The child-speaker “smiled” (Line 7), an open, welcoming gesture meant to build community with the staring boy. When the boy sticks out his tongue at the child-speaker, it is an aggressive gesture that communicates disgust. That’s ordinary cruelty and rudeness, especially in response to a smile. The imagery of the smiling speaker and the disgusted boy creates a visual juxtaposition that shows how differently these two children experience the world and each other.
The skipping rhythm of the ballad meter carries the reader from the moment the child-speaker “smiled” (Line 7) to the racial slur at the end of Line 8. The poem keeps tripping along, despite the intrusion of this powerful, denigrating word that somehow still fits into the rhyme scheme. The juxtaposition between the regular, highly-structured form and the ugly content creates a tension that dramatizes the child’s effort to understand the power of that word and the outsized power it gives to the (presumably) white boy.
While the staring white child can be “a Baltimorean” (Line 3), the speaker “saw the whole of Baltimore / From May to December” (Lines 9-10) and still cannot bring themselves to say that they lived in Baltimore for seven months. The speaker’s encounter with the slur-slinging boy obliterates the city as a place of wonder and belonging for the Black child. This poem thus captures the first moment when the Black child understands that society doesn’t see the Black child as equal to others.
That realization is so alienating and traumatizing that the speaker forgets an entire city and block of their childhood to survive that knowledge: Pain and sadness exist there. The bleak final line of the poem—“That’s all that I remember” (Line 12)—is one in which the speaker counts just the first cost of racism in their life. The white boy who called the speaker a racial slur stole the child-speaker’s “glee” (Line 2)—their unfettered joy, which for most people only exists in childhood. This rite of passage was one that many hopeful Black migrants to cities experienced during this historical period and that many Black children continue to experience as public, social encounters rather than family become central to identity formation.
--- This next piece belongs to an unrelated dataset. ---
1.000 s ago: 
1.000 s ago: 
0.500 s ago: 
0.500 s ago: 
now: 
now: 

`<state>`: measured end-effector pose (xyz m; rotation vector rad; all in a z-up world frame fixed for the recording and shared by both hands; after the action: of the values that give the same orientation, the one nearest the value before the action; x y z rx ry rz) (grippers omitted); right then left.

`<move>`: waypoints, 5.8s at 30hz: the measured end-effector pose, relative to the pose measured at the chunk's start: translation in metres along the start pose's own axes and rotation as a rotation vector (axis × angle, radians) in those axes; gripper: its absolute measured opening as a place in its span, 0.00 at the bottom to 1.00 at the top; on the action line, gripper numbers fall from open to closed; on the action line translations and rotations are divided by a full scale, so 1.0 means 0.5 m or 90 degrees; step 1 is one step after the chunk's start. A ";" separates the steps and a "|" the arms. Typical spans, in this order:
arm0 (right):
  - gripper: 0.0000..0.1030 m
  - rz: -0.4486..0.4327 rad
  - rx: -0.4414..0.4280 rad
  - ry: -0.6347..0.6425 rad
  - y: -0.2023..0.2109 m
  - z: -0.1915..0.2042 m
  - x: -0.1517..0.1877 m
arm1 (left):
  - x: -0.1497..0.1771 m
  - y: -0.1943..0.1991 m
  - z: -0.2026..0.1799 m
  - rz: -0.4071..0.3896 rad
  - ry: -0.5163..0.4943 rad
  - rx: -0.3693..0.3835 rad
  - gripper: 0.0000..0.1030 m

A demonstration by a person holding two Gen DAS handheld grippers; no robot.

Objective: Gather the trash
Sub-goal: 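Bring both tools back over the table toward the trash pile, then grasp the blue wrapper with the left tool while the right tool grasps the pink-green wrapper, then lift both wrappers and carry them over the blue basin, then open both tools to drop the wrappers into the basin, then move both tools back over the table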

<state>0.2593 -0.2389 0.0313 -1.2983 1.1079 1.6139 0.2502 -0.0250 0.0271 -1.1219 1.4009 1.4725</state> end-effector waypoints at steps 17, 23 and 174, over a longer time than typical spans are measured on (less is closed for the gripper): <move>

There are gaps the speaker doesn’t fill by the end of the poem. What actually happened during those months beyond more sightseeing is left unsaid. The speaker also presumably had more encounters with racism in the city and in the intervening time between the incident and the present moment of the poem. The speaker in the present makes no connection between that first revelation about racism and life since. Cullen’s refusal to use the incident as a vehicle for making a larger statement about race shows his reluctance to engage in overt protest against racism.
An incident is an event of note, but the word Cullen uses for the title seems a small one to capture the momentous nature of what happened to the speaker’s identity that day. Much like the ballad meter of the poem, the title of the poem is ironic, a container that allows the speaker to handle something important and toxic that they’d rather forget. By writing a poem on this topic and offering it to the unsuspecting reader with this generic title, Cullen helps the reader to understand that racism is an everyday horror that pops up when one least expects it.